Radiofrequency catheter ablation is a common treatment strategy for idiopathic PVCs because of its high success rate and good results (Oomen et al., 2018). PVCs in outflow tract are the most common types of idiopathic PVCs. The ECG morphology patterns of PVCs with different origin have specific characteristics. However, PVCs that are anatomically adjacent show similar ECG characteristics. For example, the ECG patterns of PVCs at the RVOT posterior septum and LVOT-RCC sites have the following characteristics: (i) LBBB pattern in lead V1; (ii) tall R-wave pattern in the inferior wall leads (leads II, III, and aVF); and (iii) the most common precordial shifted lead is V3. Therefore, it is difficult to distinguish PVCs originating from the LVOT and RVOT based only on characteristics such as the bundle branch pattern in V1 and the precordial shift leads. The preoperative determination of the PVC origin by ECG can help the operator quickly and accurately identify the target of ablation, thus optimizing the surgical procedure, shortening the operative time, reducing puncture injuries, and reducing the incidence of postoperative complications such as hematoma and arteriovenous fistula. In this study, we demonstrated that the R-S difference index, which is simple to calculate, can help electrophysiologists quickly and accurately locate the target site preoperatively. Thus, this method has promising clinical applications.

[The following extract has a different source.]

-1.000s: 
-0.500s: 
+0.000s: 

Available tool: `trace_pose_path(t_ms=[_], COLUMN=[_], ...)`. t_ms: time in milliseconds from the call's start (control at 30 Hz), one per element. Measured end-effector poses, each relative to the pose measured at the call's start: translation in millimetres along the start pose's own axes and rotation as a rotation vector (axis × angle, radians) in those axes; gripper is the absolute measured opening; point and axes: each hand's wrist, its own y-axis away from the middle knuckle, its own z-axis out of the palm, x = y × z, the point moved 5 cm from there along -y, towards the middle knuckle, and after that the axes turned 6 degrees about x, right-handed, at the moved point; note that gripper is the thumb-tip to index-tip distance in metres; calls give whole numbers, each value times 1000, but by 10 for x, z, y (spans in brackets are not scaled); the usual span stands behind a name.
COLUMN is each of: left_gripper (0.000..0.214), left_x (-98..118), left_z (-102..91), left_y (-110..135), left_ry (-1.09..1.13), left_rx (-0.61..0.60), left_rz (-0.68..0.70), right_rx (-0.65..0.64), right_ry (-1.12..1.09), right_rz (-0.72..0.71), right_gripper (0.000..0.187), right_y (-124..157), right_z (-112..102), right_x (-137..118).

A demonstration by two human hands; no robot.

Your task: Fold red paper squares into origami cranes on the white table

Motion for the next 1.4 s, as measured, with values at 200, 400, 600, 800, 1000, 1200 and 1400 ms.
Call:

Limitations: First, this was a single-center retrospective study with a limited sample size. Future trials with larger sample sizes are needed to validate the predictive value of this method. Second, the samples included in this study were only a subset of patients with PVCs in the outflow tract who underwent successful radiofrequency ablation, and only ECG indices of PVCs in the s-RVOT and LVOT-ASC (LCC, RCC, and left-right coronary sinus junction) sites were analyzed. Thus, the predictive value of the R-S difference index for other sites of the left and right ventricular outflow tracts, including the RVOT-free wall, pulmonary artery, AMC area, and epicardial sites, needs to be further confirmed.

Summary

The QRS patterns and amplitudes in each lead of the ECGs of 259 PVC cases in the outflow tract with the LBBB pattern and inferior axis were statistically analyzed. The R-S difference index in the precordial leads was found to be a reliable method for predicting PVCs in the s-RVOT and LVOT-ASC before ablation. The preoperative determination of the PVC site is clinically important to optimize the surgical procedure, shorten the operative time, and reduce the incidence of puncture-related complications.